This section starts loading the RWKV model using the previously set strategy and decoding parameters.

If you want a notification after the model is loaded, you can insert at the end of this section: print(f"{args.MODEL_NAME} - Model loaded successfully")

model_tokens = []
model_state = None

# If STATE_NAME is specified, load the custom State file and initialize the model State
if STATE_NAME != None:
    args = model.args  # Get model parameters
    state_raw = torch.load(STATE_NAME + '.pth')  # Load State data from the specified State file
    state_init = [None for i in range(args.n_layer * 3)]  # Initialize state list
    for i in range(args.n_layer): # Start loop, traverse each layer.
        dd = model.strategy[i]  # Get the loading strategy for each model layer
        dev = dd.device  # Get the loading device for each layer (e.g., GPU)
        atype = dd.atype  # Get the data type for each layer (FP32/FP16 or int8, etc.)
        # Initialize model state
        state_init[i*3+0] = torch.zeros(args.n_embd, dtype=atype, requires_grad=False, device=dev).contiguous()
        state_init[i*3+1] = state_raw[f'blocks.{i}.att.time_state'].transpose(1,2).to(dtype=torch.float, device=dev).requires_grad_(False).contiguous()
        state_init[i*3+2] = torch.zeros(args.n_embd, dtype=atype, requires_grad=False, device=dev).contiguous()
    model_state = copy.deepcopy(state_init)  # Copy the initialized state

This code is used to load a custom State file and write it to the model's initialization State.

You usually don't need to modify this part of the code.

def run_rnn(ctx):
    # Define two global variables for updating tokens and model state
    global model_tokens, model_state
    ctx = ctx.replace("\r\n", "\n")  # Convert CRLF (Windows line breaks) to LF (Linux line breaks) in the text
    tokens = pipeline.encode(ctx)  # Encode the text into tokens based on the RWKV model's vocabulary
    tokens = [int(x) for x in tokens]  # Convert tokens to an integer (int) list to ensure type consistency
    model_tokens += tokens  # Add tokens to the global model token list

    while len(tokens) > 0:  # Use a while loop to perform model forward propagation until all tokens are processed
        out, model_state = model.forward(tokens[:CHUNK_LEN], model_state)  # Model forward propagation, process a token list of size CHUNK_LEN, and update model state
        tokens = tokens[CHUNK_LEN:]  # Remove the processed token block and continue processing the remaining tokens

    return out  # Return the model's prefill result

This is a function that controls the RWKV model using RNN mode for prefill. This function will cut the ctx (previous text) into segments of length CHUNK_LEN, feed them one by one into the RNN for processing, and finally obtain the model_state and out after processing the previous text.

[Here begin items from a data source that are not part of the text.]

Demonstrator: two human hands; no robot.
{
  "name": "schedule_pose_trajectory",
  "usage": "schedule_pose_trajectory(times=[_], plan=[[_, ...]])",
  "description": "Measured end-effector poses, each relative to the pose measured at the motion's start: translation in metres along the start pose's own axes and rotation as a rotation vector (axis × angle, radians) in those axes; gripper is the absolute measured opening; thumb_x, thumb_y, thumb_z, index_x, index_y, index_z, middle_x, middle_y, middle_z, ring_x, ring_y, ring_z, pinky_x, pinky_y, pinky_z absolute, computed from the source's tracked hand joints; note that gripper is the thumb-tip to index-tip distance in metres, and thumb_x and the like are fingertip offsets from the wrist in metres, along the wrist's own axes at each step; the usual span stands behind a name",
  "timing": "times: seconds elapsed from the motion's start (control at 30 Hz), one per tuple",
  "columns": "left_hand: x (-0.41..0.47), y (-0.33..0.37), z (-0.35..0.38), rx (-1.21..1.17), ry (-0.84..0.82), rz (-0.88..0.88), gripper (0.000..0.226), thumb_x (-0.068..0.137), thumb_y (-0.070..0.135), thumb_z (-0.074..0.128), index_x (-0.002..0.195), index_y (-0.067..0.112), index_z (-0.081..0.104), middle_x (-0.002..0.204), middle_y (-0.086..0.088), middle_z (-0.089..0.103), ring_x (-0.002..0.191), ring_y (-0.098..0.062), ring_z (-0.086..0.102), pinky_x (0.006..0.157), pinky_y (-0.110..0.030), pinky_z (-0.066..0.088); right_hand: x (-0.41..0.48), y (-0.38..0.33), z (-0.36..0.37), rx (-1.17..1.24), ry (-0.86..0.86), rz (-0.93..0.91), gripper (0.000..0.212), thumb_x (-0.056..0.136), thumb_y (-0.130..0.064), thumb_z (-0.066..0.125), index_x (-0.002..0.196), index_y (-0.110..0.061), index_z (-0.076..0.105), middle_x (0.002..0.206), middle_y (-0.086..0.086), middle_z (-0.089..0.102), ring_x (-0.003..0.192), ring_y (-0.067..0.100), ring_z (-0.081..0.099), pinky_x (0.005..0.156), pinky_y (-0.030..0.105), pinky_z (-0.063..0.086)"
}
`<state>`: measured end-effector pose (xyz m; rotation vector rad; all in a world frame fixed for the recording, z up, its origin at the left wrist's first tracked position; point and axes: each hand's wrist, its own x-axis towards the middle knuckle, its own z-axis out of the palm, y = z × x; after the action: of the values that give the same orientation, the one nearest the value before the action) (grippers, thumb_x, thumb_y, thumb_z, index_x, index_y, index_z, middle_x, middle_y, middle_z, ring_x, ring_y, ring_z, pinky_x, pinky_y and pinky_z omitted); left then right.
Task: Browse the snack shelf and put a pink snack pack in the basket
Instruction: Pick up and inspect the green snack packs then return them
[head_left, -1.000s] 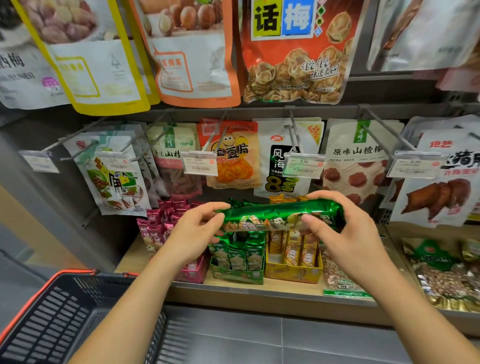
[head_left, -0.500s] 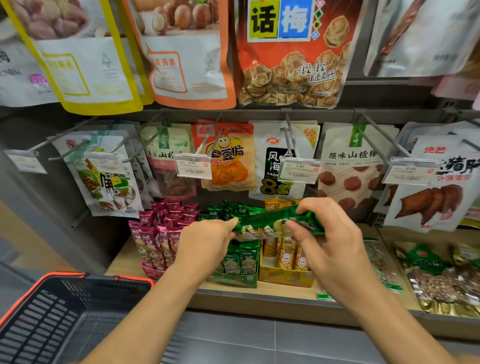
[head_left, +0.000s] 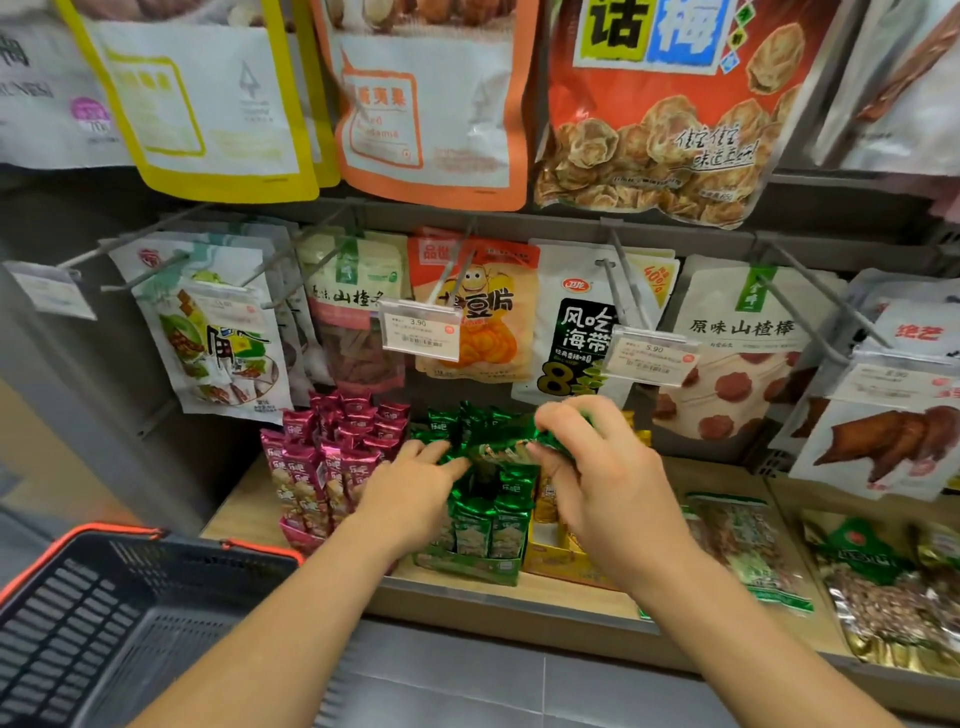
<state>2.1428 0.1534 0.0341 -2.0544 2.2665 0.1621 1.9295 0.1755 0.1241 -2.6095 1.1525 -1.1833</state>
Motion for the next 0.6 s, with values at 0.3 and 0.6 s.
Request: schedule_pose_trajectory(times=[0.3,0.6], plan=[[-0.001,-0.002,-0.003,-0.025,0.072,-0.066,0.054,0.09,0.043,0.058,0.141,0.037,0.04,0.143,-0.006,0.04,0.129,-0.03,0.033,0.097,-0.045,0.043,0.033,0.024,0.058,-0.127,-0.357,0.166,0.027,0.097,-0.026,0.053,0.121,-0.03,0.04,0.097,0.003,0.047,0.081,0.034,0.057,0.063,0.036,0.046],[-0.001,-0.001,-0.003,-0.119,0.083,-0.035,0.076,0.086,0.036,0.064,0.15,0.024,0.026,0.15,-0.003,0.034,0.137,-0.027,0.025,0.107,-0.047,0.034,0.023,0.04,0.104,-0.125,-0.571,0.253,0.049,0.093,-0.014,0.058,0.136,-0.026,0.038,0.123,0.006,0.05,0.093,0.029,0.06,0.072,0.036,0.049]])
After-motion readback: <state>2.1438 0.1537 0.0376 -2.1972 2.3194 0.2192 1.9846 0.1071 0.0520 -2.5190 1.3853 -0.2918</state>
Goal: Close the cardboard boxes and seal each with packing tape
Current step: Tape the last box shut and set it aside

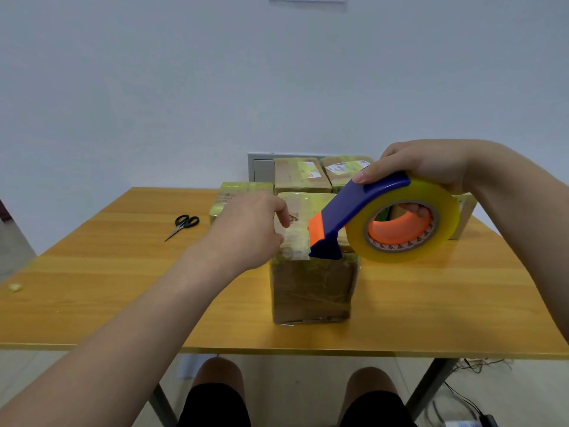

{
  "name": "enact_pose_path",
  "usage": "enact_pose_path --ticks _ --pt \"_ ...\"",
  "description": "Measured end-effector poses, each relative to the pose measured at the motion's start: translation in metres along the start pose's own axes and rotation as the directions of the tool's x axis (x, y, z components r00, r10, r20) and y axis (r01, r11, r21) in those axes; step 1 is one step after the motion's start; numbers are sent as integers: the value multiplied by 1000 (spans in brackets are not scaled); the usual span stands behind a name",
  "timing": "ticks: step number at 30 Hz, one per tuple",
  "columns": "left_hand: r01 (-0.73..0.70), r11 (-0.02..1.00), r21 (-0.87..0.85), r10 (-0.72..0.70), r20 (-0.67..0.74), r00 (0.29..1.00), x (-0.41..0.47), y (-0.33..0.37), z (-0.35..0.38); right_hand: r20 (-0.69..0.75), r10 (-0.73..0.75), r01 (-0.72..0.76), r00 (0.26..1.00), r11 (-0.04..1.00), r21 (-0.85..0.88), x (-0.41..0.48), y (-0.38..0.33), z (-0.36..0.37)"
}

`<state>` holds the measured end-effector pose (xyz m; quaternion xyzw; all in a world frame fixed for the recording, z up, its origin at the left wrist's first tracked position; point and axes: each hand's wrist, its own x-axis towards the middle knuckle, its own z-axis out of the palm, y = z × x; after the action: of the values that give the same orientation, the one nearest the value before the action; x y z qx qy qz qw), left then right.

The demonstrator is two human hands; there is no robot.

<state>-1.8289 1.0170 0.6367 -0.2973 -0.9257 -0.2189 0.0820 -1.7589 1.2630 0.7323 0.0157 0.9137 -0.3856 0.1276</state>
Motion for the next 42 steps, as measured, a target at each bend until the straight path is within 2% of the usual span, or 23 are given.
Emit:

This function accepts a ctx parameter, typically text (string). It then processes the text and the tokens converted from the text in several steps:

Use the replace method to standardize line breaks to \n, as RWKV model training datasets use \n as the standard line break format.
Use the pipeline.encode method to convert the user's input text into corresponding tokens according to the RWKV-World vocabulary.
Convert tokens to an integer (int) list to ensure type consistency.
Forward propagate based on the current token, process input text in parallel, update model state, and return out.

Note that the out returned by the function is not a specific token or text; it returns the model's raw prediction (tensor) for the next token.

To convert out to actual tokens or text, you need to predict the next token through sampling (e.g., the pipeline.sample_logits function in the following code), and then decode the token into text.

# If no custom State is loaded, use the initial prompt for conversation
if STATE_NAME == None:
    init_ctx = "User: hi" + "\n\n"
    init_ctx += "Assistant: Hi. I am your assistant and I will provide expert full response in full details. Please feel free to ask any question and I will always answer it." + "\n\n"
    run_rnn(init_ctx)  # Run RNN mode to prefill the initial prompt text
    print(init_ctx, end="")  # Print the initialized conversation text

If no State file is loaded, a default conversation text is used for prefill.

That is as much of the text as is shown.